Looks like Bush is flip-flopping on whether results matter: Job growth ground nearly to a halt last month, the Labor Department reported Friday, in a new sign that the economy has weakened in recent months. Employers added just 32,000 jobs in July, a small fraction of what forecasters had expected and the smallest gain this year. The government also announced that job growth in May and June was less than initially estimated...The unemployment rate fell slightly, to 5.5 percent, last month, but it is based on a smaller survey than the job growth numbers, which are widely considered the more reliable gauge of employment. Stocks fell broadly after the report was issued, with the Standard & Poor's 500 index and the Dow Jones industrial average down almost 1 percent in early afternoon trading in New York. The dollar dropped against the euro, and interest rates declined, too, although many economists continue to expect the Federal Reserve to raise its benchmark short-term rate next week. The new report creates a nettlesome political situation for President Bush, who had pointed to the strong job gains earlier this year as a result of the tax cuts he had championed.
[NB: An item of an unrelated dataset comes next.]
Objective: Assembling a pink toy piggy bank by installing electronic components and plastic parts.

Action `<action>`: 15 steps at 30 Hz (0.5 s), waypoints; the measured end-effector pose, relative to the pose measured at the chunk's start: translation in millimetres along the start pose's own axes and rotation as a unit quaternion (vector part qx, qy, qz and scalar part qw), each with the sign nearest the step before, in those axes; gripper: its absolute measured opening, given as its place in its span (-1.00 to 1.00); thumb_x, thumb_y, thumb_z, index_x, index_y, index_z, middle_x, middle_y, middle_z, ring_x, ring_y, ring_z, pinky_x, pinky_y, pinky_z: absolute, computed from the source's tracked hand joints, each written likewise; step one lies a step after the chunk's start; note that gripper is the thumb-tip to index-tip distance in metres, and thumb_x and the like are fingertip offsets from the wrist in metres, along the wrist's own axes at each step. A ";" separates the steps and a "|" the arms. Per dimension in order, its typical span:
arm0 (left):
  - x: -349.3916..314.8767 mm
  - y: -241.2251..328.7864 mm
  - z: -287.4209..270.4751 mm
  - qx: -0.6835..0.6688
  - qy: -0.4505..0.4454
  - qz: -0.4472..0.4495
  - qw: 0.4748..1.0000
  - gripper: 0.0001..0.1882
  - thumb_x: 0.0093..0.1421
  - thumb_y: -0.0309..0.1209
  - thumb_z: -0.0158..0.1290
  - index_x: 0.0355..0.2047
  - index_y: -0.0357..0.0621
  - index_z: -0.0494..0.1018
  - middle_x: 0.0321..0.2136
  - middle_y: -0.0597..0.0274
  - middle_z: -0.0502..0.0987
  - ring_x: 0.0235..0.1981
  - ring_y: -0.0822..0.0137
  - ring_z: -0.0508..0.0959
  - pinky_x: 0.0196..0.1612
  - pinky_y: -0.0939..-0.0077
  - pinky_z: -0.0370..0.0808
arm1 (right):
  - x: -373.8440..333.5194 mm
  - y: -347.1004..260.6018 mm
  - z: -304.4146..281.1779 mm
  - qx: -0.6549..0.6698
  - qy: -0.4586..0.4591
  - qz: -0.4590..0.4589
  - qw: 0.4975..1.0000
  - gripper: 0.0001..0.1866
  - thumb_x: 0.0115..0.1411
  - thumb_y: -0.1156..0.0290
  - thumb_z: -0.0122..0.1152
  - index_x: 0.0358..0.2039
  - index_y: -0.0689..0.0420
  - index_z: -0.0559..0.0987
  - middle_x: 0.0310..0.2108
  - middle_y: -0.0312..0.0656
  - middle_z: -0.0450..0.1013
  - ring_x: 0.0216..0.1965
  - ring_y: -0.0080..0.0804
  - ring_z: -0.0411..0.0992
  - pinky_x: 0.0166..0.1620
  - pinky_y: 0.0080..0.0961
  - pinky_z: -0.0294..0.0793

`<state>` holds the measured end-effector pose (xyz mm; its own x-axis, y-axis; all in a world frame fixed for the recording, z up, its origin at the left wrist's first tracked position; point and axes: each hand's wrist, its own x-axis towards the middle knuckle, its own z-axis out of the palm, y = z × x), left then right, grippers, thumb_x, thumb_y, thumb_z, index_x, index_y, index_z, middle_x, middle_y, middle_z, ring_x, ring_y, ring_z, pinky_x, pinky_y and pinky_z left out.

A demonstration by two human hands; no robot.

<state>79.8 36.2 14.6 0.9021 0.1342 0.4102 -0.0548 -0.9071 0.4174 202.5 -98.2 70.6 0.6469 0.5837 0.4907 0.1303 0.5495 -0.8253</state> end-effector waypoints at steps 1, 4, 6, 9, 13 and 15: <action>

The weak job growth of the last two months means that he is now highly likely to stand for re-election with an employment level lower than when he took office, the first time that has happened in 72 years, when Herbert Hoover lost to Franklin D. Roosevelt in 1932 amid Depression-era job losses far greater than any experienced in recent times...N. Gregory Mankiw, chairman of the president's Council of Economic Advisers, said that the White House was "not satisfied with today's payroll employment number." But he added that the fall in the jobless rate and a recent decline in claims for unemployment insurance suggested that the job market could be healthier than Friday's report made it seem.